On July 1st 2017, exactly five years ago today, the OSS-Fuzz project “adopted” curl into their program and started running fuzz tests against it.
OSS-Fuzz is a project run by Google and they do fuzzing on a large amount of open source projects: OSS-Fuzz aims to make common open source software more secure and stable by combining modern fuzzing techniques with scalable, distributed execution.
That initial adoption of curl into OSS-Fuzz was done entirely by Google themselves and its fuzzing integration was rough and not ideal but it certainly got the ball rolling.
Later in in the fall of 2017, Max Dymond stepped up and seriously improved the curl-fuzzer so that it would better test protocols and libcurl options deeper and to a higher degree. (Max subsequently got a grant from Google for his work.)
Fuzzing is really the next-level thing all projects should have a go at when there is no compiler warning left to fix and the static code analyzers all report zero defects, because fuzzing has a way to find silly mistakes, off-by-ones etc in a way no analyzers can and that is very hard for human reviewers to match.

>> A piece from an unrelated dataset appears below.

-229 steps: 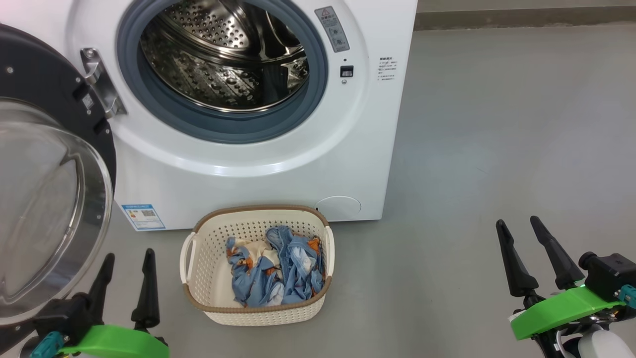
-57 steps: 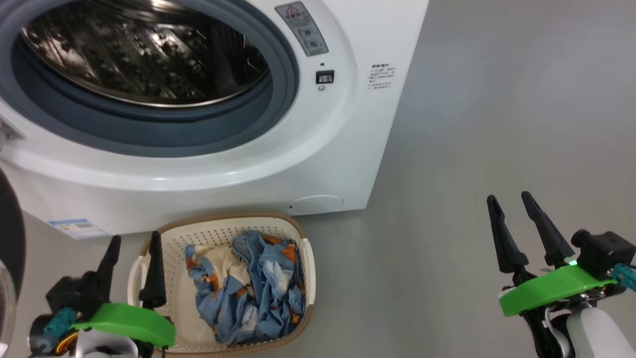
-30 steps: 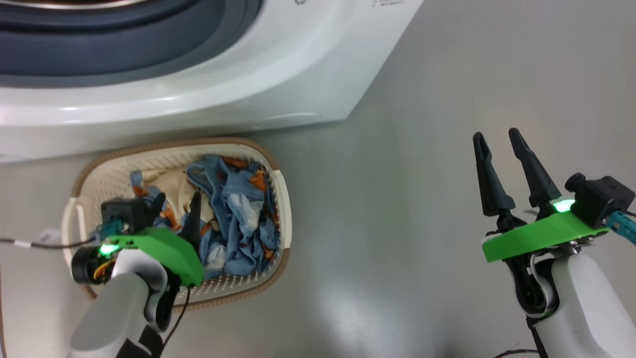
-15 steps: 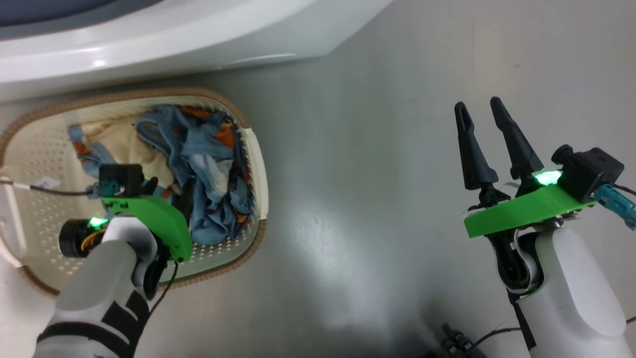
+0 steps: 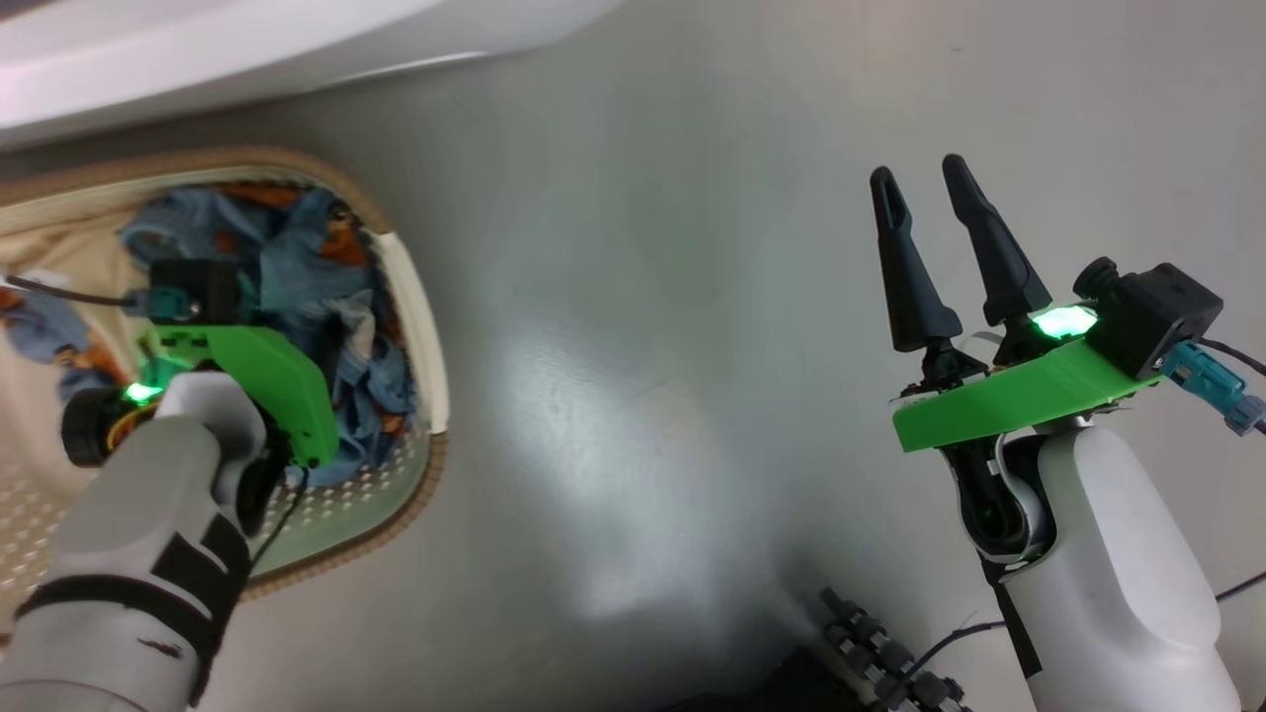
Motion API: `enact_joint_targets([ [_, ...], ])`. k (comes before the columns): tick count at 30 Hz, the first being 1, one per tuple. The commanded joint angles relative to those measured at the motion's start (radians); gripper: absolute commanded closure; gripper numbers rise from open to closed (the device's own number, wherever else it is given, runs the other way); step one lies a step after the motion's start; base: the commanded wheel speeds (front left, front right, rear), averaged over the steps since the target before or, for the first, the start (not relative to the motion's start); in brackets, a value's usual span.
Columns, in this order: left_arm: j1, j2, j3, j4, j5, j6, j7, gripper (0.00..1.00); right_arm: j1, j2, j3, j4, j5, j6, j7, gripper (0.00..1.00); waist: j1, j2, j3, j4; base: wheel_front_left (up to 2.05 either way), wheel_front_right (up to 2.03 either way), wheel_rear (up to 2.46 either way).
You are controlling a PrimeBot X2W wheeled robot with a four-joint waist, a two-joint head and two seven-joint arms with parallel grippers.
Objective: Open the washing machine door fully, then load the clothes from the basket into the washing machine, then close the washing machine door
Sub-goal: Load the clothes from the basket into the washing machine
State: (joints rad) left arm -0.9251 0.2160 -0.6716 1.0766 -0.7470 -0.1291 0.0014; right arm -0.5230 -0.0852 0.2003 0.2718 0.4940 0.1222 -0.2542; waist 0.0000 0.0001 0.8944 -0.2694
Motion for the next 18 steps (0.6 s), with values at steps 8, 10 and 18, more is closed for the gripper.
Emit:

curl is a network tool and library written in C, it is meant to handle non-trusted data properly and doing it wrongly can have serious repercussions.
For the curl project, OSS-Fuzz has found several silly things and bad code paths especially after that rework Max put in. We have no less than 6 curl CVEs registered in 2017 and 2018 giving OSS-Fuzz (at least partial) credit for their findings.
In the first year or two, OSS-Fuzz truly kept us on our toes and we fixed numerous other flaws as well that weren’t CVE worthy but still bugs. At least 36 separate ones to date.
The beauty of OSS-Fuzz
For a little Open Source project such as curl, this service is great and in case you never worked with it let me elaborate what makes me enjoy it so much.
- Google runs all the servers and keeps the service running. We don’t have to admin it, spend energy on maintaining etc.
- They automatically pull the latest curl code from our master branch and keep fuzzing it. All day, every day, non-stop.
- When they find a problem, we get a bug submitted and an email sent. The bug report they create contains stack traces and a minimized and reproducible test case. In most cases, that means I can download a small file that is often less than a hundred bytes, and run my locally built fuzzer code with this input and see the same issue happen in my end.
- The bug they submit is initially closed for the public and only accessible to select team of curl developers.
- 90 days after the initial bug was filed, it is made public automatically.
The number of false positives are remarkably low, meaning that almost every time the system emails me, it spotted a genuine problem.
Fuzzing per commit
In 2020, the OSS-Fuzz team introduced CIFuzz, which allows us to run a little bit of fuzzing – for a limited time – on a PR as part of the CI pipeline. Using this, we catch the most obvious mistakes even before we merge the code into our master branch!
After the first few years of us fixing bad code paths, and with the introduction of CIFuzz, we nowadays rarely get reports from OSS-Fuzz anymore. And when we do, we have it complain on code that hasn’t been released yet. The number of CVEs detected in curl by OSS-Fuzz has therefore seemingly stopped at 6.
Taking fuzzing further
After five years of fuzzing, we would benefit from extending and improving the “hooks” where and how the fuzzing is made so that we can help it find and reach code paths with junk that it so far hasn’t reached. There are of course still potentially many undetected flaws in curl remaining because of the limited set of entry point we have for the fuzzer.
I hope OSS-Fuzz continues and lives on for a long time. It certainly helps curl a lot!